This post was updated on February 16, 2017 at 4:30pm to include Korindo’s response.
Through ongoing satellite monitoring, Mighty has discovered that agribusiness Korindo has violated its moratorium on new land development announced for all of its palm oil operations. Korindo announced its moratorium on December 1, 2016 but satellite images, pictured below, taken on December 13, 2016, January 12, 2017, and February 10, 2017 show that Korindo clearly violated its commitments. Weeks after its moratorium, Korindo’s PT Papua Agro Lestari concession in the Indonesian island of Papua carved out plantation “blocks” on approximately 1,400 hectares of forest, an activity also known as “stacking”, which is the final step of land development prior to forest clearing. You can see the same lines of the plantation blocks in the brown area which has already been cleared.
In response to this evidence, Korindo wrote us that they had lifted the moratorium after conducting conservation assessments even though those assessments had not gone through quality review. Because of serious concerns about the credibility of their chosen assessor, the need for these assessments to undergo quality review before development was a primary topic of conversation in a meeting between Mighty and Papuan civil society groups and Korindo in Jakarta in January.
“When we met with Korindo in Jakarta three weeks ago they assured us that they were adhering to their moratorium and committed to the High Carbon Stock Approach, which doesn’t allow for deforestation. Yet, at the same time, Korindo’s bulldozers were getting ready to clear a huge area of forest,” said Deborah Lapidus, Mighty Campaign Director. “We are very disappointed at Korindo’s duplicity, and urge them to immediately halt all further development. Because of its lies Korindo is losing what little credibility it had, and serious scrutiny is needed: their sustainability assessments must be approved by the industry’s quality review panels before Korindo commences any further development.”
Mighty will share this news with Korindo’s current and former customers and urge them to maintain suspensions of purchases from Korindo.
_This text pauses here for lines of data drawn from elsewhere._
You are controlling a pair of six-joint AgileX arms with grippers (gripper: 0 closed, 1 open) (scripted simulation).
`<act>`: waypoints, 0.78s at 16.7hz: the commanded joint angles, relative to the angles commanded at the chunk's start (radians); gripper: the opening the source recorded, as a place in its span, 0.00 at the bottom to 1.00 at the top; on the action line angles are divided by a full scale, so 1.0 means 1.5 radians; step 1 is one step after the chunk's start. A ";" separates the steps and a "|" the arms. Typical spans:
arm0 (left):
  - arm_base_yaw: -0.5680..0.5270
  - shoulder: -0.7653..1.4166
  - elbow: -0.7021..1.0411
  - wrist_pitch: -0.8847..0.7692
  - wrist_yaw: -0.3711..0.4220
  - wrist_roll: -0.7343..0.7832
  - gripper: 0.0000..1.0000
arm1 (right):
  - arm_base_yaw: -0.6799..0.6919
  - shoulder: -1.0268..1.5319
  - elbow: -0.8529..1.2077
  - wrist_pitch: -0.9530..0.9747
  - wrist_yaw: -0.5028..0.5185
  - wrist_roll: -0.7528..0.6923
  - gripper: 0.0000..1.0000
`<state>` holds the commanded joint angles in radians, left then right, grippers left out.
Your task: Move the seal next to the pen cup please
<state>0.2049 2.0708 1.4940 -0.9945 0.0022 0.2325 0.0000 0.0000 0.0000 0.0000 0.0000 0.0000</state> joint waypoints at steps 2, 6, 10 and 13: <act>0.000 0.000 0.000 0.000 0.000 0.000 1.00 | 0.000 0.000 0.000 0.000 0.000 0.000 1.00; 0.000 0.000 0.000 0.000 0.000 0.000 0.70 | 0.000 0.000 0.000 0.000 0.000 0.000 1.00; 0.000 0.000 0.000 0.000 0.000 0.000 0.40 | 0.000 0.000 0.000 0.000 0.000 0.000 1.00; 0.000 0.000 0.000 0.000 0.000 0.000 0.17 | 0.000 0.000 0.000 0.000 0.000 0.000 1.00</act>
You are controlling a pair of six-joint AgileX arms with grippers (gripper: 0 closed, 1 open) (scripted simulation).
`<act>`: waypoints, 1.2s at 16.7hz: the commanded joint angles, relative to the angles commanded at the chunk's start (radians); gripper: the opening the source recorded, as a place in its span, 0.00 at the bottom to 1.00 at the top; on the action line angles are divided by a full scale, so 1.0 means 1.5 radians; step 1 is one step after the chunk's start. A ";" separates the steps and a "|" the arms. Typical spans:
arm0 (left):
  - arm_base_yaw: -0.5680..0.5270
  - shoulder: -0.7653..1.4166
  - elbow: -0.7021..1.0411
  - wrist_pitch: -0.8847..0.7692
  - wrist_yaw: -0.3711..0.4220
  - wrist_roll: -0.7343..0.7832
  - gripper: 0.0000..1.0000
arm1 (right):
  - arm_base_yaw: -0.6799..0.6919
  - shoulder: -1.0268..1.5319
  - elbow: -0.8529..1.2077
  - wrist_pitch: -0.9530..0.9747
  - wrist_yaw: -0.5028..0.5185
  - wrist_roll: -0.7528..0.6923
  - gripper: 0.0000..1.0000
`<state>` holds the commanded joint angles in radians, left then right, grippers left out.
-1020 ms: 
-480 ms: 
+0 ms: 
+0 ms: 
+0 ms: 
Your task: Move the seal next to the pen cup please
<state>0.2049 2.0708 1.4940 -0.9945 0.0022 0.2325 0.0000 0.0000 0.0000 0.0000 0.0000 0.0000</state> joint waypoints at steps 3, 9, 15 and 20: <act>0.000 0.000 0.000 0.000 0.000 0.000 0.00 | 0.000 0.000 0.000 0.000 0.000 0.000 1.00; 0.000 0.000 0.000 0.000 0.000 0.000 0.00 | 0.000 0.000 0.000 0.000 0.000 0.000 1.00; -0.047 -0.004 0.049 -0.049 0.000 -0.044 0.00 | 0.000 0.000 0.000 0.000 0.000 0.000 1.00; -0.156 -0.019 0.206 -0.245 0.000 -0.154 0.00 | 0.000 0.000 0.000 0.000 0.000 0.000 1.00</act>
Pulp and paper giant APRIL, which represents a substantial volume of Korindo’s wood products business, recently told Mighty it has decided not to renew its contract with Korindo because of its non-compliance with APRIL’s No Deforestation and No Exploitation policy. As we announced previously, Korindo has already lost palm oil business from Wilmar, Musim Mas, ADM, IOI and dozens of major brand companies said they would ensure Korindo was excluded from their supply chains.
Korindo also sells wind towers to major wind energy companies such as Siemens, Gamesa, Nordex, and Iberdrola. In October, Mighty sent letters to these companies asking that they end their business with Korindo due to Korindo’s environmental destruction and major contribution to climate change, which is counter to the mission of clean energy deployment. A positive response from these customers seems to have helped convince Korindo to announce its forest clearing moratorium, but unfortunately, the progress was short-lived.
“Korindo’s wind energy customers made their desire for Korindo to become environmentally responsible loud and clear, but Korindo did not deliver. Now it’s high time for these companies to end their contracts in order to preserve the integrity of their mission to mitigate climate change and their commitments to maintain responsible supply chains,” said Lapidus.
POSCO Daewoo getting ready to clear 4,000 hectares of forest
At the same time as Korindo was busy preparing for its next round of destruction despite all its promises, its neighbor in Papua, the Korean multi-industy company POSCO Daewoo, was doing just the same at its PT Bio Inti Agrindo (PT BIA) concession. Satellite imagery shows that in the last month POSCO Daewoo has drawn plantation blocks over nearly 4,000 hectares of forest in the eastern part of its concession, which will imminently be cleared unless Posco Daewoo’s buyers, investors, and bankers intervene right away. This is the area in brown in the satellite image below.
In total, POSCO Daewoo has cleared 7,500 hectares of forest at PT BIA between September 2015 and December 2016, 4,300 of which was just in the last half of 2016. (See satellite images below.) POSCO Daewoo’s ongoing destruction of Indonesia’s last intact forests has been exposed in several recent reports and investigations including those conducted by Greenpeace and Mighty, and has resulted in it losing investment from the world’s largest sovereign wealth fund, the Norwegian Pension Fund. Yet, it continues business-as-usual deforestation.
“Korean companies think they can get away with deforestation in remote areas of Indonesia without being held accountable, but we want to let them know that the world is watching and Korean citizens are demanding action,” said Choony Kim, International Cooperation Coordinator with the Korea Federation for Environmental Movements. “These companies are bringing shame on themselves and they risk tarnishing the reputation of Korean industry.”